Biocompatibility testing offers mixed signals. Short-term studies in cell cultures and animal models generally show acceptable safety profiles at low MXene concentrations, but long-term effects remain poorly characterized. Some research indicates that MXenes can alter metabolic functions or trigger immune responses at higher doses, though surface modifications like polymer coatings appear to mitigate these effects. Before any MXene-based lens touches a human eye, extensive clinical trials will need to confirm that months or years of exposure cause no lasting damage to corneal cells, tear film chemistry, or overall ocular health.
The technology also raises data privacy questions that accompany any health monitoring device. Contact lenses that continuously measure physiological parameters and transmit that information wirelessly create new vectors for unauthorized access to medical data. While encryption and secure data storage can address some concerns, the intimate nature of ocular monitoring, combined with the potential for integration with facial recognition or other biometric systems, introduces ethical dimensions that purely technical solutions cannot fully resolve.

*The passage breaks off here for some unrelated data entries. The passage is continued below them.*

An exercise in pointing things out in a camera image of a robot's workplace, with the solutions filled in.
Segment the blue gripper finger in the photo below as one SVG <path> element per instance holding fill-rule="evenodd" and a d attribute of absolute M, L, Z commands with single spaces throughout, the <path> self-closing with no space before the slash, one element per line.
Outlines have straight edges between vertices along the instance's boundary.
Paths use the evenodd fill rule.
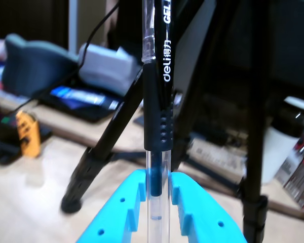
<path fill-rule="evenodd" d="M 146 172 L 132 172 L 117 188 L 77 242 L 130 242 L 138 230 L 141 202 L 146 201 Z"/>
<path fill-rule="evenodd" d="M 187 174 L 171 173 L 171 196 L 181 235 L 189 242 L 246 242 L 232 217 Z"/>

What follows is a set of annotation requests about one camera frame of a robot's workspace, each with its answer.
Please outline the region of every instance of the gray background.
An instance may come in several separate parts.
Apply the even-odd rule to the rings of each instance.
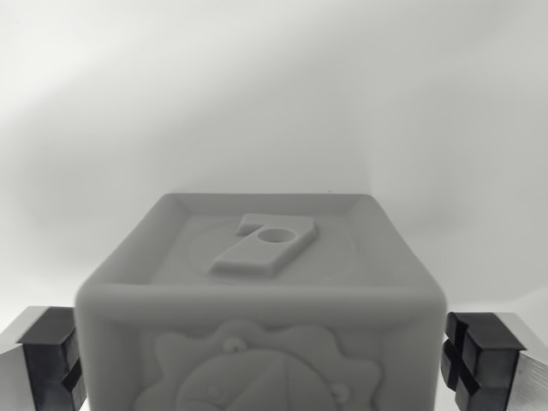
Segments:
[[[375,196],[451,309],[548,341],[547,15],[0,0],[0,327],[71,305],[163,193],[331,192]]]

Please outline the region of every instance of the black plastic piece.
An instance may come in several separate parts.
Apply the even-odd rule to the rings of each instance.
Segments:
[[[520,351],[494,313],[449,313],[442,376],[461,411],[505,411]]]
[[[86,399],[73,308],[50,307],[23,344],[36,411],[78,411]]]

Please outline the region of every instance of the gray cube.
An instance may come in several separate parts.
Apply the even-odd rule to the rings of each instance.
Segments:
[[[93,411],[427,411],[445,299],[361,194],[167,194],[80,289]]]

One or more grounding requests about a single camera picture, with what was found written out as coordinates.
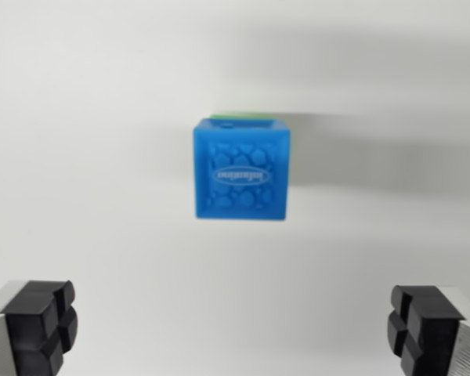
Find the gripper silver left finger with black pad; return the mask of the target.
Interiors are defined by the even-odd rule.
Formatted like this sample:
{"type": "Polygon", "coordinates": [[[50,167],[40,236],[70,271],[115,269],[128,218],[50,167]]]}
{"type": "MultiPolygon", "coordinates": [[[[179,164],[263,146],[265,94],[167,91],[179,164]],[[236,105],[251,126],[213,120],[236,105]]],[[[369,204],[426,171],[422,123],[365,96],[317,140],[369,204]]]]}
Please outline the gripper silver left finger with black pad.
{"type": "Polygon", "coordinates": [[[78,334],[71,281],[12,280],[0,289],[0,375],[57,375],[78,334]]]}

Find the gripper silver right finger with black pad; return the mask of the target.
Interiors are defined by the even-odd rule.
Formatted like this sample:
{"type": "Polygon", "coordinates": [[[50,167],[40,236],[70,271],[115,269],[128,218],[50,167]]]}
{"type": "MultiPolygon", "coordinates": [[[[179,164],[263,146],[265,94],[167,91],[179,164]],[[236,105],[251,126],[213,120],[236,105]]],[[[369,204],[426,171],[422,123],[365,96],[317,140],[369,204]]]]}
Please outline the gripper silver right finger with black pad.
{"type": "Polygon", "coordinates": [[[470,301],[455,287],[396,285],[387,335],[407,376],[470,376],[470,301]]]}

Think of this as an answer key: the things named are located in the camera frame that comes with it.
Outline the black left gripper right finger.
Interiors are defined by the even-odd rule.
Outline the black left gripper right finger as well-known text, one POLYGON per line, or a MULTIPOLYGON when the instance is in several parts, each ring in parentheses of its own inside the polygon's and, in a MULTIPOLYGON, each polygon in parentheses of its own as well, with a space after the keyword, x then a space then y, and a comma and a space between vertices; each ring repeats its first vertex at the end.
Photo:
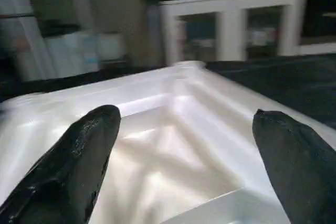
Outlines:
POLYGON ((291 223, 335 223, 335 150, 311 127, 257 110, 253 135, 291 223))

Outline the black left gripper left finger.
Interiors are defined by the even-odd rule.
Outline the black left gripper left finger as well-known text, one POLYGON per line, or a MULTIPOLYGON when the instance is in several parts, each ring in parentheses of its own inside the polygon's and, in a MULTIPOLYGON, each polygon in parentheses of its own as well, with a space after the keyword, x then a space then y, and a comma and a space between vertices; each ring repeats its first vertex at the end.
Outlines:
POLYGON ((120 123, 102 105, 71 124, 1 205, 1 223, 88 223, 120 123))

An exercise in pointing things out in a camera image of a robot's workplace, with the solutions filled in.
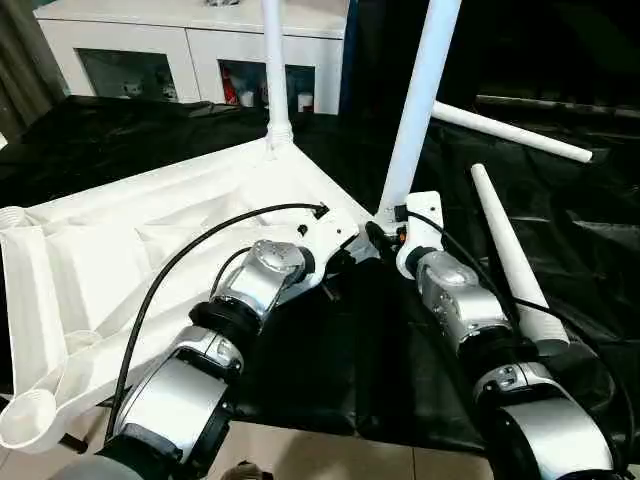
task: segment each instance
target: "tiled floor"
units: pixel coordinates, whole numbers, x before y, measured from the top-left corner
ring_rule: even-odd
[[[104,437],[105,420],[106,410],[95,409],[81,417],[71,433],[86,435],[90,451],[96,451]],[[0,480],[45,480],[77,458],[61,446],[40,455],[0,450]],[[219,480],[242,460],[272,472],[276,480],[493,478],[487,462],[470,455],[233,422],[208,478]]]

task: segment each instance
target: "white metal pole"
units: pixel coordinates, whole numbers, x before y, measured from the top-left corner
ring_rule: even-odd
[[[498,122],[497,120],[483,117],[482,115],[467,112],[461,108],[440,103],[437,100],[433,104],[433,117],[471,130],[493,135],[494,137],[504,138],[505,140],[554,153],[578,162],[587,163],[593,155],[589,150],[569,145],[568,143],[554,140],[553,138],[545,137],[544,135],[539,135],[528,130],[523,130],[508,123]]]
[[[400,127],[384,184],[378,218],[393,222],[393,208],[404,204],[427,134],[433,102],[449,52],[461,0],[430,0]]]
[[[476,164],[471,167],[471,176],[511,293],[514,297],[548,307],[484,165]],[[518,305],[518,310],[523,335],[536,344],[541,355],[556,355],[567,348],[569,339],[560,320],[545,312],[521,305]]]
[[[264,41],[269,89],[269,125],[267,140],[272,147],[293,141],[287,107],[287,79],[282,53],[280,0],[262,0]]]

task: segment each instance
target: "glass cabinet door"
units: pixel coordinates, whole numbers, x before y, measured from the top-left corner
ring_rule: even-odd
[[[269,104],[261,33],[188,29],[187,36],[202,100]],[[285,35],[282,46],[289,107],[337,114],[342,41]]]
[[[89,48],[76,52],[99,97],[178,101],[166,55]]]
[[[245,107],[269,107],[267,71],[262,62],[218,60],[224,101]],[[289,109],[313,112],[315,68],[286,65]]]

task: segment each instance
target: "black plastic sheet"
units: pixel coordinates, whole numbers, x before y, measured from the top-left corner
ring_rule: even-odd
[[[292,118],[295,142],[375,212],[397,125]],[[0,206],[29,206],[263,136],[255,109],[70,98],[0,152]],[[504,285],[468,173],[487,166],[552,307],[596,338],[640,414],[640,144],[556,132],[593,164],[432,122],[413,190],[441,193],[445,226]],[[422,447],[480,452],[468,386],[413,287],[370,260],[284,305],[237,391],[237,418]],[[10,389],[6,322],[0,383]],[[624,407],[578,339],[550,368],[624,439]],[[636,448],[634,460],[640,461]]]

For all these challenges, the researchers remain optimistic about the long-term trajectory. They note that similar obstacles once faced other wearable technologies that have since reached the market, from continuous glucose monitors to smart watches. As synthesis methods improve, production costs decline, and regulatory pathways clarify, MXene-based contact lenses may gradually transition from laboratory curiosity to clinical tool to consumer product. Whether that timeline spans five years or twenty remains an open question, but the fundamental capabilities demonstrated so far suggest the technology deserves continued investigation.
The convergence of materials science, microelectronics, and ophthalmic medicine represented by these devices hints at a broader shift in how we might approach health monitoring. Rather than episodic measurements taken during clinic visits, continuous data streams from unobtrusive wearables could enable earlier detection of disease progression and more nuanced treatment adjustments. If contact lenses prove a viable platform for that vision, the eyes may indeed become windows not just to the soul but to the body’s metabolic state.